CYP2C9 Il plasmide di attivazione CRISPR (h) è un sistema SAM (mediatore di attivazione sinergico) a tre plasmidi progettato per la sovraregolazione trascrizionale altamente efficiente e sito-specifica del locus CYP2C9 nelle linee cellulari umane. Il sistema è costruito attorno a una Cas9 cataliticamente inattiva (dCas9) che porta due mutazioni inattivanti (D10A e N863A) che eliminano l'attività nucleasica preservando al contempo il legame con il DNA. Questa dCas9 è fusa con VP64, un potente attivatore trascrizionale, ed è coespressa con un gene di resistenza alla blasticidina per la selezione. Il secondo plasmide codifica la proteina di fusione MS2-p65-HSF1, un complesso attivatore secondario che agisce in sinergia con dCas9-VP64, insieme a un gene di resistenza all'igromicina. Il terzo plasmide codifica un sgRNA specifico per il bersaglio di 20 nt fuso a due aptameri di RNA MS2 che reclutano il complesso MS2-p65-HSF1 nel sito di attivazione, accompagnato da un gene di resistenza alla puromicina. I tre plasmidi vengono somministrati in un rapporto di massa 1:1:1 per un'espressione bilanciata di tutti i componenti del sistema.

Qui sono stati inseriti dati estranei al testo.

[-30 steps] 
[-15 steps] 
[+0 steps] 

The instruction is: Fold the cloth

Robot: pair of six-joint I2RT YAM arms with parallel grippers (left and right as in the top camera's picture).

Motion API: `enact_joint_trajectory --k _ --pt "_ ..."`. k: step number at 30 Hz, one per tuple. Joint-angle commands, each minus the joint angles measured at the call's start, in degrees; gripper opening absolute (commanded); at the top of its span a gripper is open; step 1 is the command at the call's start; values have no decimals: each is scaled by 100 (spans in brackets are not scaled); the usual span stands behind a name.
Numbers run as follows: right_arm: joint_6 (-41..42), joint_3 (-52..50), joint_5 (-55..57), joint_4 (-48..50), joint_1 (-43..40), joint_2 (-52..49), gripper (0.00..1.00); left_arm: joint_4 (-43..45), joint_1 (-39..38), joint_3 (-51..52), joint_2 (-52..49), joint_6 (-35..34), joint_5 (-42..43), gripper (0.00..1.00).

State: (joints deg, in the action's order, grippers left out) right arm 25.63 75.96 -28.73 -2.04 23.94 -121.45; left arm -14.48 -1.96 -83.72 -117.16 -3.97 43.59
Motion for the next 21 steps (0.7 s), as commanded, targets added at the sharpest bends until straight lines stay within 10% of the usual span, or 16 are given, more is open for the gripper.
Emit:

Una volta assemblato nel locus bersaglio, il complesso SAM si lega a circa 200 bp a monte del sito di inizio della trascrizione CYP2C9, dove VP64, p65 e HSF1 agiscono in modo concertato per reclutare il machinery trascrizionale e guidare la sovraregolazione dell'espressione endogena di CYP2C9. A differenza della Cas9 con attività nucleasica, dCas9 non introduce rotture a doppio filamento né modifica la sequenza genomica, preservando il locus CYP2C9 nativo e consentendo lo studio delle risposte trascrizionali dipendenti da CYP2C9 nel locus endogeno, rendendolo uno strumento prezioso per studi funzionali, l'identificazione di geni bersaglio e la modellizzazione del ripristino della via CYP2C9 nelle cellule tumorali con espressione di CYP2C9 silenziata o ridotta.
Solo per uso di ricerca. Non destinato a uso diagnostico o terapeutico.